Lundi 1er juin, je viens à peine d’atterrir à Paris, après quelques jours de vacances passés au Brésil, quand j’apprends la « disparition » du vol Air France AF-447 Río de Janeiro–Paris. Un vol parallèle au mien, avec un trajet et des horaires similaires, et qui devait rejoindre la capitale française une heure et demi après moi. A l’hôtel, une petite cellule de crise se forme, où je reçois les informations en temps réel des deux côtés de l’Atlantique, par les médias brésiliens, la télévision française et le téléphone.
Quelques heures après avoir allumé la télévision, j’ai eu l’impression que quelque chose changeait dans la manière dont les informations étaient relayées. J’ai remarqué que le nom de la compagnie aérienne à laquelle appartenait le vol, Air France, après être apparu dans tous les titres, commençait lui aussi à disparaître, remplacé par celui d’Airbus. Les médias brésiliens continuaient quant à eux de citer le nom d’Air France dans tous leurs flashs sur l’accident.
Aujourd’hui, le 4 juin, les Unes des journaux français et brésiliens conservent cette particularité.
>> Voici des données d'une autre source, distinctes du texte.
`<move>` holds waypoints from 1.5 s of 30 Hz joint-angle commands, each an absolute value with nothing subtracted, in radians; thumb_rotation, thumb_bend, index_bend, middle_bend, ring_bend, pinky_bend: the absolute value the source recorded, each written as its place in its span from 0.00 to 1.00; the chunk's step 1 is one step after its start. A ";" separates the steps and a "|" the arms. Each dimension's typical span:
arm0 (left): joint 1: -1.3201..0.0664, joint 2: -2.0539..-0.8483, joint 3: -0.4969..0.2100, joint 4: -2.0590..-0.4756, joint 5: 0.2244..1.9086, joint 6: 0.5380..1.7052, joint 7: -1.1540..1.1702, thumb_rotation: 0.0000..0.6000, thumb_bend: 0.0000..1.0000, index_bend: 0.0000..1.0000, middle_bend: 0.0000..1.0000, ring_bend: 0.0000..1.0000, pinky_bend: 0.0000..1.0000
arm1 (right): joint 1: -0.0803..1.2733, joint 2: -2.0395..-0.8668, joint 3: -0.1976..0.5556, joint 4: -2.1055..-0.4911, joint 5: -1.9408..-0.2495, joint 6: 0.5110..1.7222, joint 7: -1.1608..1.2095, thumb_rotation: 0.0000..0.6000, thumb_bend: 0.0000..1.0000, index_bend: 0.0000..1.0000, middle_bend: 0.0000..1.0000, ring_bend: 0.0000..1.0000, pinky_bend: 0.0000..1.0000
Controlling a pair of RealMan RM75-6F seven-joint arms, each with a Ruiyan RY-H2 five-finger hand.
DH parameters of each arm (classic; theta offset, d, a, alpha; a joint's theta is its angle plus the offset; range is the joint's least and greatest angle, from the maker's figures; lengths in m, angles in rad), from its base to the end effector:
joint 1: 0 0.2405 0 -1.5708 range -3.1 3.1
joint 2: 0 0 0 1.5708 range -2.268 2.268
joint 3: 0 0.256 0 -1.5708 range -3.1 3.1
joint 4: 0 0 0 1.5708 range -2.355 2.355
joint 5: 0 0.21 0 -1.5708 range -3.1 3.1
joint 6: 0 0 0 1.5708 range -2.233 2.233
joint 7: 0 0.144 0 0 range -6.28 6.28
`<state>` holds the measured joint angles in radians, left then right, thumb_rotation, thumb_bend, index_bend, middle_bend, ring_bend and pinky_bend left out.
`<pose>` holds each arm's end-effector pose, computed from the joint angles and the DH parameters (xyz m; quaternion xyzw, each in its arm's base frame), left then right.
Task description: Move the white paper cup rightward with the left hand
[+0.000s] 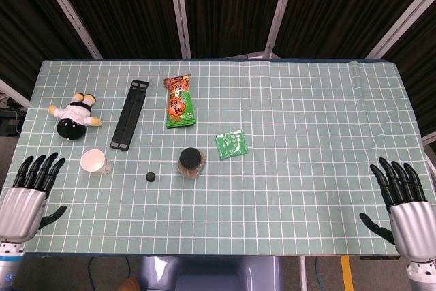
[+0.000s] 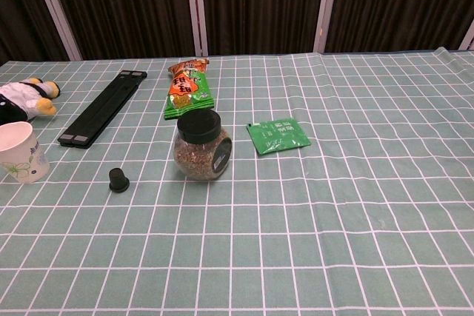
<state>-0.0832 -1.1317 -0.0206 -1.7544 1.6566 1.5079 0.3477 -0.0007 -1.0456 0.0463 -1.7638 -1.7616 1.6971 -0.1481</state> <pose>-0.2607 0.1698 0.1370 -0.6707 -0.2865 -0.3650 0.5787 -0.2552 -0.1484 0.1844 0.6133 -0.2748 0.4573 0.5824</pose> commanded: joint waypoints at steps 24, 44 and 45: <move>-0.417 -1.537 -0.057 -1.117 1.600 1.162 0.820 1.00 0.07 0.13 0.05 0.00 0.08 | 0.024 -1.049 0.058 -1.745 -1.691 1.632 -0.138 1.00 0.00 0.00 0.00 0.00 0.00; -0.406 -1.523 -0.091 -1.149 1.536 1.255 0.511 1.00 0.07 0.61 0.46 0.43 0.48 | 0.023 -1.045 0.057 -1.747 -1.691 1.639 -0.128 1.00 0.00 0.00 0.00 0.00 0.00; -0.402 -1.507 -0.106 -1.193 1.510 1.252 0.449 1.00 0.06 0.61 0.46 0.43 0.48 | 0.023 -1.045 0.057 -1.747 -1.691 1.639 -0.129 1.00 0.00 0.00 0.00 0.00 0.00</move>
<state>-0.4154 -1.5490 -0.0668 -1.0898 1.5689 1.2393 0.5895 0.0227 -1.0453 0.0565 -1.7470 -1.6914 1.6390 -0.1285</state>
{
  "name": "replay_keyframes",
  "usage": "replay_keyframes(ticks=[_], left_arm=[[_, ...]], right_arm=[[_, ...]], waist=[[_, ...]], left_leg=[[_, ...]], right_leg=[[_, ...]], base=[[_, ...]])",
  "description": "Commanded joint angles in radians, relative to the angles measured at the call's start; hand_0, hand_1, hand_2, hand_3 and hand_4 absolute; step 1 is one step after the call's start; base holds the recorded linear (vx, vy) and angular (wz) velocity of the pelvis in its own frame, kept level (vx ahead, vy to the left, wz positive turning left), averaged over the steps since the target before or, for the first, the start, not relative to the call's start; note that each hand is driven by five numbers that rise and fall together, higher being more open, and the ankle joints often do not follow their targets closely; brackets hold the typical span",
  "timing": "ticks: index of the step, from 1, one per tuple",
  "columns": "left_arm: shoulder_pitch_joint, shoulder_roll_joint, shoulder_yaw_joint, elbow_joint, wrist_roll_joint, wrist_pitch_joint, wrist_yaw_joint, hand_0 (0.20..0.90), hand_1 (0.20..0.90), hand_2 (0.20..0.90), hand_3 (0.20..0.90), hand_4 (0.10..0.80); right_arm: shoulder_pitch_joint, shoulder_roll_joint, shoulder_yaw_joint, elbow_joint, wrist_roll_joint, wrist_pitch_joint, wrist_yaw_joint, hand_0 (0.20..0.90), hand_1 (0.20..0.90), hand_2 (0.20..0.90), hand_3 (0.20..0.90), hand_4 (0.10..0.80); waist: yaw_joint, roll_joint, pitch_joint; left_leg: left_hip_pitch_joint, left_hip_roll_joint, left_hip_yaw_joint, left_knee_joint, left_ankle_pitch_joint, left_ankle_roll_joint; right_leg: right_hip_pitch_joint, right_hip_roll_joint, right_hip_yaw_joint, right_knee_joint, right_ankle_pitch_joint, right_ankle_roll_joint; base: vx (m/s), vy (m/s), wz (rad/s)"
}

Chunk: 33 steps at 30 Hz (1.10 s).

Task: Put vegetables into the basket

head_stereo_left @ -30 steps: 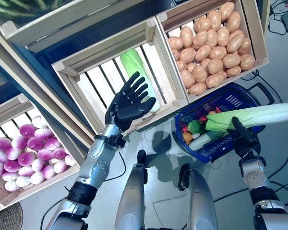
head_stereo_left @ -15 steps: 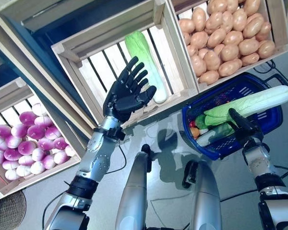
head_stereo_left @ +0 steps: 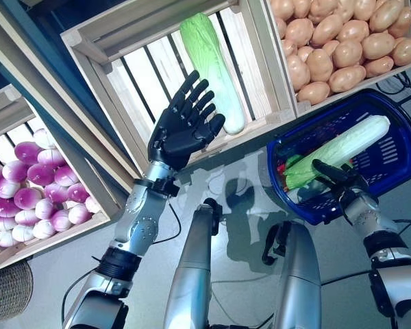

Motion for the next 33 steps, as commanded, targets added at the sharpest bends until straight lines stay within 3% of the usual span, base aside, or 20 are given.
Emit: replay_keyframes(ticks=[1, 2, 3, 4, 5, 11, 14, 17, 21, 26, 29, 30, 31, 33], left_arm=[[-0.119, 0.002, 0.005, -0.116, -0.028, -0.095, -0.054, 0.900, 0.900, 0.900, 0.900, 0.800], [-0.122, 0.000, 0.004, -0.119, -0.025, -0.093, -0.050, 0.900, 0.900, 0.900, 0.900, 0.800], [-0.126, -0.003, 0.005, -0.117, -0.023, -0.090, -0.054, 0.900, 0.900, 0.900, 0.900, 0.800], [-0.128, -0.004, 0.003, -0.115, -0.020, -0.090, -0.052, 0.900, 0.900, 0.900, 0.900, 0.800], [-0.132, -0.006, 0.002, -0.116, -0.020, -0.088, -0.046, 0.900, 0.900, 0.900, 0.900, 0.800], [-0.156, -0.002, -0.004, -0.116, -0.026, -0.084, -0.037, 0.900, 0.900, 0.900, 0.900, 0.800], [-0.156, -0.007, -0.006, -0.111, -0.019, -0.086, -0.040, 0.900, 0.900, 0.900, 0.900, 0.800], [-0.151, -0.001, -0.015, -0.116, -0.024, -0.100, -0.035, 0.900, 0.900, 0.900, 0.900, 0.800], [-0.130, 0.014, -0.023, -0.120, 0.003, -0.153, -0.045, 0.900, 0.900, 0.900, 0.900, 0.800], [-0.113, 0.045, -0.025, -0.133, 0.138, -0.208, -0.029, 0.900, 0.900, 0.900, 0.900, 0.800], [-0.115, 0.095, -0.020, -0.145, 0.377, -0.237, 0.041, 0.900, 0.900, 0.900, 0.900, 0.800], [-0.124, 0.130, -0.014, -0.147, 0.543, -0.241, 0.115, 0.900, 0.900, 0.900, 0.900, 0.800], [-0.131, 0.145, -0.012, -0.149, 0.619, -0.238, 0.155, 0.900, 0.900, 0.900, 0.900, 0.800], [-0.155, 0.241, 0.000, -0.129, 0.817, -0.182, 0.250, 0.900, 0.900, 0.900, 0.900, 0.800]], right_arm=[[-0.119, -0.081, 0.015, 0.014, -0.040, -0.036, -0.023, 0.300, 0.300, 0.300, 0.300, 0.400], [-0.124, -0.078, 0.018, 0.025, -0.048, -0.039, -0.027, 0.324, 0.324, 0.324, 0.324, 0.416], [-0.133, -0.076, 0.023, 0.043, -0.082, -0.039, -0.038, 0.698, 0.698, 0.698, 0.698, 0.665], [-0.140, -0.077, 0.031, 0.053, -0.098, -0.028, -0.056, 0.858, 0.858, 0.858, 0.858, 0.772], [-0.149, -0.077, 0.037, 0.061, -0.110, -0.023, -0.075, 0.900, 0.900, 0.900, 0.900, 0.800], [-0.193, -0.081, 0.059, 0.110, -0.223, -0.004, -0.185, 0.900, 0.900, 0.900, 0.900, 0.800], [-0.198, -0.079, 0.081, 0.120, -0.438, 0.016, -0.289, 0.900, 0.900, 0.900, 0.900, 0.800], [-0.223, -0.105, 0.151, 0.120, -0.708, 0.103, -0.405, 0.900, 0.900, 0.900, 0.900, 0.800], [-0.252, -0.132, 0.213, 0.100, -0.812, 0.220, -0.593, 0.900, 0.900, 0.900, 0.900, 0.800], [-0.247, -0.151, 0.257, 0.025, -0.976, 0.344, -0.668, 0.900, 0.900, 0.900, 0.900, 0.800], [-0.219, -0.158, 0.251, 0.011, -0.949, 0.288, -0.683, 0.900, 0.900, 0.900, 0.900, 0.800], [-0.206, -0.163, 0.245, -0.010, -0.959, 0.259, -0.679, 0.900, 0.900, 0.900, 0.900, 0.800], [-0.203, -0.166, 0.241, -0.022, -0.963, 0.250, -0.672, 0.900, 0.900, 0.900, 0.900, 0.800], [-0.166, -0.182, 0.240, -0.076, -0.919, 0.216, -0.663, 0.900, 0.900, 0.900, 0.900, 0.800]], waist=[[0.006, 0.025, -0.002], [0.007, 0.025, -0.002], [0.008, 0.027, -0.002], [0.008, 0.027, -0.002], [0.008, 0.029, -0.002], [0.013, 0.033, -0.002], [0.014, 0.033, -0.002], [0.014, 0.036, -0.002], [0.015, 0.036, -0.002], [0.013, 0.033, -0.002], [0.015, 0.034, -0.002], [0.015, 0.034, -0.002], [0.015, 0.033, -0.002], [0.011, 0.032, -0.002]], left_leg=[[0.073, -0.022, 0.047, 0.135, -0.219, 0.089], [0.071, -0.023, 0.047, 0.138, -0.220, 0.088], [0.070, -0.023, 0.048, 0.139, -0.221, 0.088], [0.067, -0.022, 0.048, 0.143, -0.220, 0.087], [0.063, -0.022, 0.048, 0.147, -0.219, 0.086], [0.052, -0.020, 0.047, 0.155, -0.221, 0.091], [0.059, -0.020, 0.046, 0.150, -0.217, 0.087], [0.062, -0.014, 0.048, 0.140, -0.210, 0.091], [0.082, -0.007, 0.051, 0.113, -0.206, 0.093], [0.121, 0.003, 0.057, 0.051, -0.194, 0.096], [0.151, 0.006, 0.062, 0.001, -0.177, 0.087], [0.158, 0.008, 0.065, -0.018, -0.167, 0.085], [0.143, 0.011, 0.069, -0.030, -0.141, 0.089], [0.154, 0.015, 0.073, -0.048, -0.133, 0.086]], right_leg=[[0.007, 0.020, 0.019, -0.045, 0.106, -0.039], [0.005, 0.020, 0.018, -0.043, 0.105, -0.040], [0.005, 0.019, 0.018, -0.040, 0.103, -0.041], [0.003, 0.019, 0.017, -0.037, 0.102, -0.042], [0.000, 0.020, 0.018, -0.033, 0.101, -0.042], [-0.011, 0.024, 0.017, -0.026, 0.098, -0.043], [0.000, 0.029, 0.015, -0.036, 0.102, -0.041], [0.001, 0.032, 0.016, -0.046, 0.111, -0.040], [0.018, 0.043, 0.015, -0.077, 0.122, -0.034], [0.054, 0.055, 0.010, -0.133, 0.135, -0.031], [0.088, 0.061, 0.007, -0.177, 0.146, -0.031], [0.095, 0.062, 0.007, -0.190, 0.151, -0.031], [0.081, 0.061, 0.002, -0.201, 0.174, -0.039], [0.093, 0.063, 0.001, -0.217, 0.176, -0.039]], base=[[0.000, 0.000, 0.00], [0.000, 0.000, 0.00], [0.000, 0.000, 0.00], [0.000, 0.000, 0.00], [0.000, 0.000, 0.00], [0.000, 0.000, 0.00], [0.000, 0.000, 0.00], [0.000, 0.000, 0.00], [0.000, 0.000, 0.00], [0.000, 0.000, 0.00], [0.003, -0.020, -0.01], [-0.073, -0.019, 0.03], [-0.083, -0.017, -0.01], [-0.039, -0.009, -0.03]])
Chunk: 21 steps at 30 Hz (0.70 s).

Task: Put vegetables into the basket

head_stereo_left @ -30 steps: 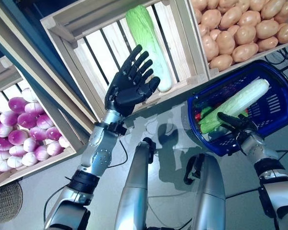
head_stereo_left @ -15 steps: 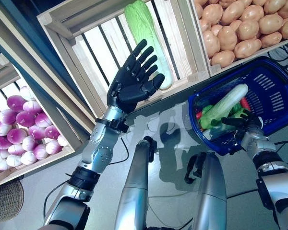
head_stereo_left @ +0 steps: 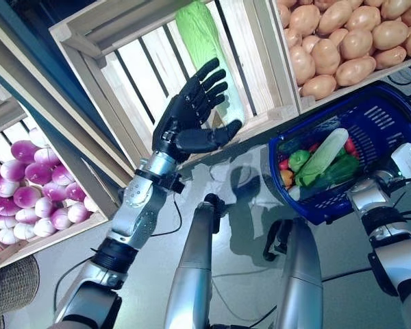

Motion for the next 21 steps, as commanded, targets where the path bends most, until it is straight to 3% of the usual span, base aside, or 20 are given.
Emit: replay_keyframes(ticks=[1, 3, 4, 7, 10, 15, 18, 21], left_arm=[[-0.118, 0.119, 0.070, -0.091, 0.356, -0.060, 0.169, 0.900, 0.900, 0.900, 0.900, 0.800], [-0.142, 0.233, 0.072, -0.049, 0.544, 0.003, 0.226, 0.900, 0.900, 0.900, 0.900, 0.800], [-0.172, 0.341, 0.047, -0.018, 0.731, 0.060, 0.262, 0.900, 0.900, 0.900, 0.900, 0.800], [-0.228, 0.450, 0.005, 0.006, 0.855, 0.126, 0.268, 0.900, 0.900, 0.900, 0.900, 0.800], [-0.319, 0.598, -0.089, 0.001, 1.007, 0.203, 0.262, 0.900, 0.900, 0.900, 0.900, 0.800], [-0.422, 0.658, -0.208, -0.005, 1.235, 0.238, 0.361, 0.900, 0.900, 0.900, 0.900, 0.800], [-0.511, 0.649, -0.326, 0.054, 1.363, 0.242, 0.510, 0.900, 0.900, 0.900, 0.900, 0.800], [-0.583, 0.628, -0.419, 0.130, 1.383, 0.219, 0.648, 0.900, 0.900, 0.900, 0.900, 0.800]], right_arm=[[0.003, -0.144, 0.014, -0.089, -0.044, -0.100, -0.076, 0.900, 0.900, 0.900, 0.900, 0.800], [0.053, -0.168, 0.006, -0.134, -0.040, -0.146, -0.042, 0.900, 0.900, 0.900, 0.900, 0.800], [0.089, -0.188, 0.004, -0.169, -0.026, -0.181, -0.026, 0.900, 0.900, 0.900, 0.900, 0.800], [0.128, -0.205, -0.005, -0.198, 0.009, -0.228, -0.010, 0.900, 0.900, 0.900, 0.900, 0.800], [0.208, -0.216, -0.024, -0.232, 0.072, -0.301, -0.001, 0.900, 0.900, 0.900, 0.900, 0.800], [0.267, -0.206, -0.035, -0.248, 0.110, -0.357, -0.002, 0.900, 0.900, 0.900, 0.900, 0.800], [0.258, -0.187, -0.021, -0.227, 0.143, -0.377, 0.007, 0.900, 0.900, 0.900, 0.900, 0.800], [0.247, -0.178, -0.010, -0.208, 0.165, -0.391, 0.017, 0.900, 0.900, 0.900, 0.900, 0.800]], waist=[[-0.004, 0.023, -0.002], [-0.012, 0.024, -0.002], [-0.020, 0.026, -0.002], [-0.029, 0.027, -0.002], [-0.047, 0.030, -0.002], [-0.068, 0.029, -0.002], [-0.085, 0.022, -0.002], [-0.097, 0.015, -0.002]], left_leg=[[0.149, 0.002, 0.075, 0.004, -0.135, 0.098], [0.149, 0.006, 0.079, 0.007, -0.134, 0.096], [0.153, 0.007, 0.082, 0.001, -0.133, 0.095], [0.155, 0.012, 0.088, -0.007, -0.132, 0.095], [0.156, 0.019, 0.099, -0.017, -0.135, 0.097], [0.165, 0.029, 0.110, -0.041, -0.135, 0.095], [0.172, 0.040, 0.117, -0.047, -0.137, 0.094], [0.174, 0.049, 0.123, -0.052, -0.137, 0.093]], right_leg=[[0.093, 0.043, 0.008, -0.170, 0.177, -0.043], [0.096, 0.044, 0.009, -0.175, 0.177, -0.041], [0.101, 0.043, 0.010, -0.183, 0.178, -0.039], [0.101, 0.041, 0.012, -0.193, 0.182, -0.036], [0.096, 0.034, 0.014, -0.203, 0.187, -0.031], [0.098, 0.031, 0.018, -0.219, 0.190, -0.028], [0.098, 0.032, 0.020, -0.220, 0.188, -0.027], [0.095, 0.036, 0.023, -0.219, 0.186, -0.027]], base=[[0.000, 0.000, 0.00], [0.000, 0.000, 0.00], [0.000, 0.000, 0.00], [0.000, 0.000, 0.00], [-0.008, 0.019, 0.06], [-0.002, 0.005, 0.01], [0.007, 0.024, -0.02], [0.005, 0.034, -0.06]])
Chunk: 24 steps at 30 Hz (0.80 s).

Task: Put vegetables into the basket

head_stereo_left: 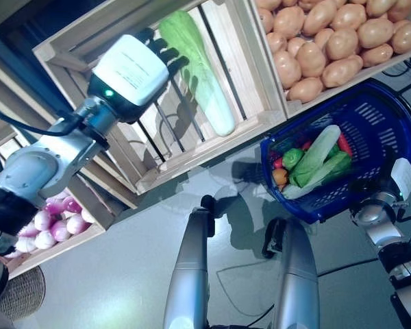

Lorsqu’on regarde les articles consacrés au crash aérien dans les versions en ligne des trois journaux français les plus lus, on ne trouve le nom d’Air France que quatre fois, et jamais dans le titre (une fois dans Le Monde, une fois dans Libération et deux fois dans Ouest France). Le Figaro fait toutefois exception en citant douze fois la compagnie française dans son article. Dans les journaux brésiliens, c’est une autre histoire. Dans O Globo, Air France est cité huit fois, sans compter le titre. La Folha de São Paulo le mentionne à six reprises, le Jornal de Brasil, quatre. Quant à El Correio do Povo, il ne le cite que deux fois, mais Air France apparaît dans le titre.
Des différences « étonnantes »
Autre différence « étonnante », le contraste entre les informations diffusées de part et d’autre de l’Atlantique. Au Brésil, on identifie immédiatement une vaste zone, proche de l’île Fernando de Noronha, du côté brésilien, où l’avion serait tombé. Pendant ce temps, en France, on cherche l’avion vers les côtes africaines, sans même faire part des thèses brésiliennes, qui semblent se confirmer par la suite. Concernant les causes de l’accident, les conditions météorologiques et la foudre sont très vite évoquées côté français, avant même de savoir avec certitude si l’avion s’était crashé, ou à quel endroit. Cette théorie attribue la responsabilité de l’accident à des causes extérieures et exclut de possibles défaillances techniques ou humaines, imputables à la compagnie aérienne ou au constructeur de l’appareil.
Tout ceci pourrait relever du hasard, de simples différences de style journalistique ou d’une mauvaise coordination de l’information. Cependant, compte tenu des intérêts en jeu, le hasard me paraît peu probable et la mise en place d’une stratégie de communication, évidente.